The Features of Stack

The item in the stack must be inserted or removed from the top of the stack. —“Last in First Out”(LIFO)

Definition: The Stack is a list with the restriction that insertion and deletion must be performed only from the end, called the top.

Operations: 1. push(x) 2.pop() 3.top() 4.IsEmpty() —All can be accomplished in the constant time.
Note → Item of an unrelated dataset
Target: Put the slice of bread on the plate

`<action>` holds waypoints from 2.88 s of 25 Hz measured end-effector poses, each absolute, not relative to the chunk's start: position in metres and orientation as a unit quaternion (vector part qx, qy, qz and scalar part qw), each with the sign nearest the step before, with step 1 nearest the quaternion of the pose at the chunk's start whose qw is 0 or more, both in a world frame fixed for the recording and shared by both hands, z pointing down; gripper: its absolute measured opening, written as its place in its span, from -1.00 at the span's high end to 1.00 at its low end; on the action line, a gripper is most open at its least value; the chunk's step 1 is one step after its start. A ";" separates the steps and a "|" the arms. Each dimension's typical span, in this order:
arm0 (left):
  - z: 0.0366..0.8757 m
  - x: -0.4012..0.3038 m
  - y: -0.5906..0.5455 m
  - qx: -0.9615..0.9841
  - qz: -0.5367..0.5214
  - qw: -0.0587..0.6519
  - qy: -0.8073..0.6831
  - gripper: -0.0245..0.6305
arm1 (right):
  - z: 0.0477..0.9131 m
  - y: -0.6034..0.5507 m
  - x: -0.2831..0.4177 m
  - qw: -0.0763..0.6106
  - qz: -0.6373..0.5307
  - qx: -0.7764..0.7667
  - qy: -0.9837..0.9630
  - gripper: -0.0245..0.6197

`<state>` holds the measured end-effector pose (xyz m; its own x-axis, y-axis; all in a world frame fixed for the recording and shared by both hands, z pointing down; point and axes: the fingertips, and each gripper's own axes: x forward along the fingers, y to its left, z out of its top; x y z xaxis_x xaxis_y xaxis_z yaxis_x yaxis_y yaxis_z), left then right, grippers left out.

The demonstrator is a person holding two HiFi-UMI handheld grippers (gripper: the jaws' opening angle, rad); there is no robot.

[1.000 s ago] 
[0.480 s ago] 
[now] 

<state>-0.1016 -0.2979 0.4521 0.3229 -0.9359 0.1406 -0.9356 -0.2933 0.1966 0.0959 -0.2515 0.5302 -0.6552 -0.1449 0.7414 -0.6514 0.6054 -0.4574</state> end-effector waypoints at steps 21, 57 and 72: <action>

The time complexity is O(1).

Logistic View:

Applications:

Function Calls / Recursions
Undo Operations
Balanced Parentheses

Use linked list to implement a stack

We can insert/delete the element at

❌ the end of the linked list (tail)
✅ the beginning (head)

For each operation in the stack should be in the constant time, we choose to insert or delete the elements at the beginning.
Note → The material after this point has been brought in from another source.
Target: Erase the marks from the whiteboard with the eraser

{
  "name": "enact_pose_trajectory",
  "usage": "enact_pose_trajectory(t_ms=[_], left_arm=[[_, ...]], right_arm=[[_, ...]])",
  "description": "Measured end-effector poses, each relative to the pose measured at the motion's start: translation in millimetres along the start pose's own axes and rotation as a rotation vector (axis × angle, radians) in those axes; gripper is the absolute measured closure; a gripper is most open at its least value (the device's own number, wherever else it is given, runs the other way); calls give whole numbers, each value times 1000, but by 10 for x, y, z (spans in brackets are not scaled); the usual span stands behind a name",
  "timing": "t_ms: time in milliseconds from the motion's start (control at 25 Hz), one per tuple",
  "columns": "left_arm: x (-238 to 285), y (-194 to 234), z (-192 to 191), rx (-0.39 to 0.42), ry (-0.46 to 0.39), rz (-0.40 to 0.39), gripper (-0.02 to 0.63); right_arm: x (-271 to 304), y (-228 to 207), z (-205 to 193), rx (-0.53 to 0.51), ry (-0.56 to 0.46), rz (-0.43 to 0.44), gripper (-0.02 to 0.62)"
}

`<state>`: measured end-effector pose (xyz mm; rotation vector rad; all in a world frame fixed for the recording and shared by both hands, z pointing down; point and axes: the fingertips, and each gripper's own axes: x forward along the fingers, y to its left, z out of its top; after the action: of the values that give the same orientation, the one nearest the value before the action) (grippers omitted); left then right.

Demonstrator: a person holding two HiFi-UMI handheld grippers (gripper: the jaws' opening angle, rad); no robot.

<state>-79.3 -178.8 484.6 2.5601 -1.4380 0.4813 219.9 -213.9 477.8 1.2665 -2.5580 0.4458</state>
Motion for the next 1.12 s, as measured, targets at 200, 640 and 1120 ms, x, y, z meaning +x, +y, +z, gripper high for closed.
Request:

This is implementation in C++:

Include and main()

#include<iostream>
using namespace std;
struct Node{
	int data;
	Node* link;
};

Node* top;
void push(int x);
void Print(Node*);
void pop();
int Top();
bool IsEmpty();
int main(){
	top = NULL;
	push(5);
	push(7);
	push(8);
	pop();
	cout<<Top()<<endl;
	cout<<IsEmpty()<<endl;
	cout<<"Stack is:";
	Print(top);
}

Push()

void push(int x){
	Node* temp = new Node();
	temp->data = x;
	temp->link = NULL;
	if (top != NULL)temp->link = top;
	top = temp;
}

pop()

void pop(){
	Node* temp = top;
	top = top->link;
	delete temp;
}

Print()

void Print(Node* top){
	if(top == NULL){
		cout<<endl;
		return;
	}else{
		cout<<top->data<<" ";
		Print(top->link);
	}
}

Top()

int Top(){
	return top->data;
}

IsEmpty()

bool IsEmpty(){
	return top==NULL?true:false;
}

Applications

Balanced Parentheses

Solution:

Scan from left to right;
if opening symbol add it to a list.
if closing symbol, remove last opening symbol in the list.
should end with an empty list.

First opened, last closed

Pseudocode:

void CheckBalancedParentheses(char exp){
	n <- length(exp);
	Create a Stack: S;
	for i <- 0 to n-1{
		if exp[i] is "(" or "[" or "{"
		{
			S.push(exp[i])
		}else if exp[i] is ")" or "]" or "}"{
			if S.empty() || top doesn't pair with exp[i] {
				return false;
			}else{
				S.pop();
			}
		}
	}
	return S is empty?true:false;
}

Infix, Postfix, Prefix—Evaluation of expressions

Order of operation:

Parentheses
Exponents (from right to left)
Multiplications and division (from left to right)
Addition and subtraction (from left to right)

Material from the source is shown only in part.